== Task statement ==
What lines in the records below mention "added"? List them all.

== Information ==
┄┄┄┄┄┄

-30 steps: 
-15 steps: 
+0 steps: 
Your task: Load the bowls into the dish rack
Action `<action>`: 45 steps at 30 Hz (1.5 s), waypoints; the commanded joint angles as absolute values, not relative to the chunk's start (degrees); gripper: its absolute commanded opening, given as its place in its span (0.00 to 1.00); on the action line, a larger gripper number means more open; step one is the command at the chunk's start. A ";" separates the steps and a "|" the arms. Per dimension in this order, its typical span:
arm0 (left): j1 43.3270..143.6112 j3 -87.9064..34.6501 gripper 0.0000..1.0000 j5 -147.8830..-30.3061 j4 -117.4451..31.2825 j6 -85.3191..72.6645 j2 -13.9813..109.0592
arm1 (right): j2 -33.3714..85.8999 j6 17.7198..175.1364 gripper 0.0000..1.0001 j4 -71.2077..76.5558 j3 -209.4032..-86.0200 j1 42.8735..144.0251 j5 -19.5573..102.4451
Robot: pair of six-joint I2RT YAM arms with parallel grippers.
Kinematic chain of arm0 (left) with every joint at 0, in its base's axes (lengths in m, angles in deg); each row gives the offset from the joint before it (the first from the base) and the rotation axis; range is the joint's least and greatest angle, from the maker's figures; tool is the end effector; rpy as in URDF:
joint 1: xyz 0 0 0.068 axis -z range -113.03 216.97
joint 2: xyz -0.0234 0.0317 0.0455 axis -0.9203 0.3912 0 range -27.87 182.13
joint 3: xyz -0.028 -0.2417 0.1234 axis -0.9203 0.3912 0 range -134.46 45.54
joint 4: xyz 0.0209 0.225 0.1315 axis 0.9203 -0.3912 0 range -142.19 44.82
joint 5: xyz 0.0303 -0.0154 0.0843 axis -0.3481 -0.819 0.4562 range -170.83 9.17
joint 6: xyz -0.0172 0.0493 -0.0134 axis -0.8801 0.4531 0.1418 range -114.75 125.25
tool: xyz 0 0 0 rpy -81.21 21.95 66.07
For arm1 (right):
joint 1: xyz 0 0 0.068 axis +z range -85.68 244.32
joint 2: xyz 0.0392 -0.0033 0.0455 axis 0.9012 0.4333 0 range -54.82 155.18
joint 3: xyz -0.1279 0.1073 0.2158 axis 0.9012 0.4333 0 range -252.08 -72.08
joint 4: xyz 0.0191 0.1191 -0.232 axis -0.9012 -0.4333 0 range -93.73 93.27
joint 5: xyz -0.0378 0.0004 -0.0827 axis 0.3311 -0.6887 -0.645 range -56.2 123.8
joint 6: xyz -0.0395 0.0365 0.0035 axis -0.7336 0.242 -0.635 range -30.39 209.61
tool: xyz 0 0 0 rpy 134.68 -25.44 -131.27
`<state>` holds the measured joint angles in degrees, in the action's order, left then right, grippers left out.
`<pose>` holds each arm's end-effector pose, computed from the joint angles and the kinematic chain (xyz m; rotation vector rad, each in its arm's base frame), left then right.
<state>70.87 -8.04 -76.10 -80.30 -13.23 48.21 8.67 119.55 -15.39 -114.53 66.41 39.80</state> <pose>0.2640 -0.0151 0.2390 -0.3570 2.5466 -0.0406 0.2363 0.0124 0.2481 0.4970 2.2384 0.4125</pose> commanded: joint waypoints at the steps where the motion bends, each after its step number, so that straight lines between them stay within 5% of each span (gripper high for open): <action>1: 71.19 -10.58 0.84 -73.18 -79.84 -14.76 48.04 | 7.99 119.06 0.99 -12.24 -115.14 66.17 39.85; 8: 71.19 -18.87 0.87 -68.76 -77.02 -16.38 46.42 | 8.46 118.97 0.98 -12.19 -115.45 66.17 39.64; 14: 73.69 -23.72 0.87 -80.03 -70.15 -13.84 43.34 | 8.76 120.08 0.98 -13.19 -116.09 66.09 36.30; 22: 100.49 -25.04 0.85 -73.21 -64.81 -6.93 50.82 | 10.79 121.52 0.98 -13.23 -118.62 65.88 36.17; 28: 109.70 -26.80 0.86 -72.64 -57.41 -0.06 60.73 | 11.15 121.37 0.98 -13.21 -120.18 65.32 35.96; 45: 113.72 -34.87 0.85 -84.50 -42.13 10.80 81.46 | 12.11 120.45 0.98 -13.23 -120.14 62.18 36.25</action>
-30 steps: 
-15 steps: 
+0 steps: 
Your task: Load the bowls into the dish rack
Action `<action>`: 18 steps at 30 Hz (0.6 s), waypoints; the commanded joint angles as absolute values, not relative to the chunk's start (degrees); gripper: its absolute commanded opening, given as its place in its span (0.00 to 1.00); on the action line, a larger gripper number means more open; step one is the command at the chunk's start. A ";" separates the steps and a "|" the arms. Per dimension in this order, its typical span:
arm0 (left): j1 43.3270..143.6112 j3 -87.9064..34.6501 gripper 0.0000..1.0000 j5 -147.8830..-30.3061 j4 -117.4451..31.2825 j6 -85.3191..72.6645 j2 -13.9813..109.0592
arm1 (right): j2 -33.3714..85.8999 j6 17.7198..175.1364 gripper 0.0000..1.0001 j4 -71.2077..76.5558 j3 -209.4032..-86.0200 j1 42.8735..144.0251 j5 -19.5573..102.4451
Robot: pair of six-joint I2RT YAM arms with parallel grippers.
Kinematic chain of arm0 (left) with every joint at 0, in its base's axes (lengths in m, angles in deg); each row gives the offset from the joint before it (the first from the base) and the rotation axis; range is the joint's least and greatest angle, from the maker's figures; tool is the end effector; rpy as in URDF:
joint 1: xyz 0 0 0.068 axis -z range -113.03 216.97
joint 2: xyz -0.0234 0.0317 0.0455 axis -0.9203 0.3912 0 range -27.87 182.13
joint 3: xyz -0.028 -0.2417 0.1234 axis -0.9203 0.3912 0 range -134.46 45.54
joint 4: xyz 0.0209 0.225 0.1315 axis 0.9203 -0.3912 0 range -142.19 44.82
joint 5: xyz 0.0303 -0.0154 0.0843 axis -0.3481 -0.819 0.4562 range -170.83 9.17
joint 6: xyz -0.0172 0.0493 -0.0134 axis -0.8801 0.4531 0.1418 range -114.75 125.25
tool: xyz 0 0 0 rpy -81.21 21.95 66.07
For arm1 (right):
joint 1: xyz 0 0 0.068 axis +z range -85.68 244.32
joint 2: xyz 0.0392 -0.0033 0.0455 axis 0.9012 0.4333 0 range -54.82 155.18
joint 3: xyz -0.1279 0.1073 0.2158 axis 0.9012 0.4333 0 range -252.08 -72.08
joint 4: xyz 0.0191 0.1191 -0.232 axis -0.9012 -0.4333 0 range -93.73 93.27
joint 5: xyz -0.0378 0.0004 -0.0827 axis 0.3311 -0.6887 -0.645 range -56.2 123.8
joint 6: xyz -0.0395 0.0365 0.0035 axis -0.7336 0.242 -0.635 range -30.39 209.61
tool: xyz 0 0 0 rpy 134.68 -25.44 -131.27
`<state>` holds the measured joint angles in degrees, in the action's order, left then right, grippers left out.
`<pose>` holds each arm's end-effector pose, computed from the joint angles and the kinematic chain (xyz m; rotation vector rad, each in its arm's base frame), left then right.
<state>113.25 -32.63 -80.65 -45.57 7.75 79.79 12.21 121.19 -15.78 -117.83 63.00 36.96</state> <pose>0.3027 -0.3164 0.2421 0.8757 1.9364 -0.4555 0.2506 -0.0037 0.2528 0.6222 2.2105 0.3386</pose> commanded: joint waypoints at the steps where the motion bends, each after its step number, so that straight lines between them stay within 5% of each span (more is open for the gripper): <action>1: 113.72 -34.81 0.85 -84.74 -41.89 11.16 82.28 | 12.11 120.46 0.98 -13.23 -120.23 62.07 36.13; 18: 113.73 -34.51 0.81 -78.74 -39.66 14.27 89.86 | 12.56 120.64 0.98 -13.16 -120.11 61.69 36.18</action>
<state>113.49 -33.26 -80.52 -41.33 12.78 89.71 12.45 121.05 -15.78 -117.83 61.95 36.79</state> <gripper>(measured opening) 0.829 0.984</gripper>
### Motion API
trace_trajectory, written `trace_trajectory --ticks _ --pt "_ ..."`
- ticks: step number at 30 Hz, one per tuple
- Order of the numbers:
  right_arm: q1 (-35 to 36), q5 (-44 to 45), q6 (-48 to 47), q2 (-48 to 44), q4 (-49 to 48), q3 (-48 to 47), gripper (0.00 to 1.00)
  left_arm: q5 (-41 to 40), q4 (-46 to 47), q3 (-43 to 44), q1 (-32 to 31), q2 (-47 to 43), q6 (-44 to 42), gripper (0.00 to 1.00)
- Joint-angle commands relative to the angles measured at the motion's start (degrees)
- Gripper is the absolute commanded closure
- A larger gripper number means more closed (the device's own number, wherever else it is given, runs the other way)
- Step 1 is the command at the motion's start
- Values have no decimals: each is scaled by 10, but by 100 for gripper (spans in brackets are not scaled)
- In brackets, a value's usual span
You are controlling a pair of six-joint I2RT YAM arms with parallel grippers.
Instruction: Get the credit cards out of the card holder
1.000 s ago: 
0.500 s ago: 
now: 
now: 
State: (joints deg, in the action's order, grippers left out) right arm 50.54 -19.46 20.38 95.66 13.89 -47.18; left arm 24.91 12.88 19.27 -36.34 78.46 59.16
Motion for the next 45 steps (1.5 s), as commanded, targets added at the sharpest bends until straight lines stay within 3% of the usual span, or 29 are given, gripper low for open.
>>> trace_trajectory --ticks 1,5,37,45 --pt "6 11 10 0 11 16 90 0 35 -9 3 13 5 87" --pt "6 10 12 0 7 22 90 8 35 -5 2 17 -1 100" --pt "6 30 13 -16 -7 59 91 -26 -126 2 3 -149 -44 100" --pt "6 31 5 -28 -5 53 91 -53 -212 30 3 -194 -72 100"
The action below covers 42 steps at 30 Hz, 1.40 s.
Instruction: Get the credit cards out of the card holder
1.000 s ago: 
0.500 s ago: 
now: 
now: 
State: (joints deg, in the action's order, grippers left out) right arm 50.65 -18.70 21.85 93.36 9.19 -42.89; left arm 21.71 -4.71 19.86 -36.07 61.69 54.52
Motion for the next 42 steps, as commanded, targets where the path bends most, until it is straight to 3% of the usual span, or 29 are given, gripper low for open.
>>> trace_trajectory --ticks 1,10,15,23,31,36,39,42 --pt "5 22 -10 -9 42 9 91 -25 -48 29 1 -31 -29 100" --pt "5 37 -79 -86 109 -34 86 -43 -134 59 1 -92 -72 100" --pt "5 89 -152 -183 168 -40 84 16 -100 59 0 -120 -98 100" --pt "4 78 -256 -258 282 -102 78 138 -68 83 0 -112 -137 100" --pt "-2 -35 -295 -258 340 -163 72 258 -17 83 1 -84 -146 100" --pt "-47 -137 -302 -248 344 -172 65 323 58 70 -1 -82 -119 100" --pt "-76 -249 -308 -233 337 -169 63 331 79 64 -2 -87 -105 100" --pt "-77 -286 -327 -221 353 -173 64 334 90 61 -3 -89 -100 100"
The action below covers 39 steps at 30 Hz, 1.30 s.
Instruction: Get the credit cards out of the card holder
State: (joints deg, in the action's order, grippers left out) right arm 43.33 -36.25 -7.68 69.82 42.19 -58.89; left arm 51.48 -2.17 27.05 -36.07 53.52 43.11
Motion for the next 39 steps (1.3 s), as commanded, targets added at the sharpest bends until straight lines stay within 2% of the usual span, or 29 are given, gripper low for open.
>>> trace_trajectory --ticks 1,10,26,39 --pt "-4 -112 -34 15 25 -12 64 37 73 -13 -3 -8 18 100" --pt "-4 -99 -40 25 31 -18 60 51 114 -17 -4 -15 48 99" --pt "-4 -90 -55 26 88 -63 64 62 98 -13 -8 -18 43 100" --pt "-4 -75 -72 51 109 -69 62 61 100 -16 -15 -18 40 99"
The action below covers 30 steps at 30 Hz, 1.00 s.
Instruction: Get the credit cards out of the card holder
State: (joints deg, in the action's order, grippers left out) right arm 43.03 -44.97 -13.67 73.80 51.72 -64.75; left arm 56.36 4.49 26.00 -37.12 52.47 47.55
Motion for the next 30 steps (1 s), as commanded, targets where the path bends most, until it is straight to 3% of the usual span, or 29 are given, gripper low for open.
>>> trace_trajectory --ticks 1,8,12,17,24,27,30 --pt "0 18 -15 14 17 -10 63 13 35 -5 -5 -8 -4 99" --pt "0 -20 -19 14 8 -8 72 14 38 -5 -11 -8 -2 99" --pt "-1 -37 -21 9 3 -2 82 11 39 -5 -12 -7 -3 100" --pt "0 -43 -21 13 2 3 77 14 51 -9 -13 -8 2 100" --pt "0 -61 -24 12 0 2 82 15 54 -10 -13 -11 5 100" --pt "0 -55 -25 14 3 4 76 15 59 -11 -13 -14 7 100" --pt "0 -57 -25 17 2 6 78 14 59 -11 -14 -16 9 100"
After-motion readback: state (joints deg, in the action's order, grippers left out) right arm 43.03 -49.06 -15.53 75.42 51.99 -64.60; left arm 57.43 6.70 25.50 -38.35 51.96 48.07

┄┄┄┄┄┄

== Solution ==
Motion for the next 45 steps (1.5 s), as commanded, targets added at the sharpest bends until straight lines stay within 3% of the usual span, or 29 are given, gripper low for open.
Motion for the next 39 steps (1.3 s), as commanded, targets added at the sharpest bends until straight lines stay within 2% of the usual span, or 29 are given, gripper low for open.

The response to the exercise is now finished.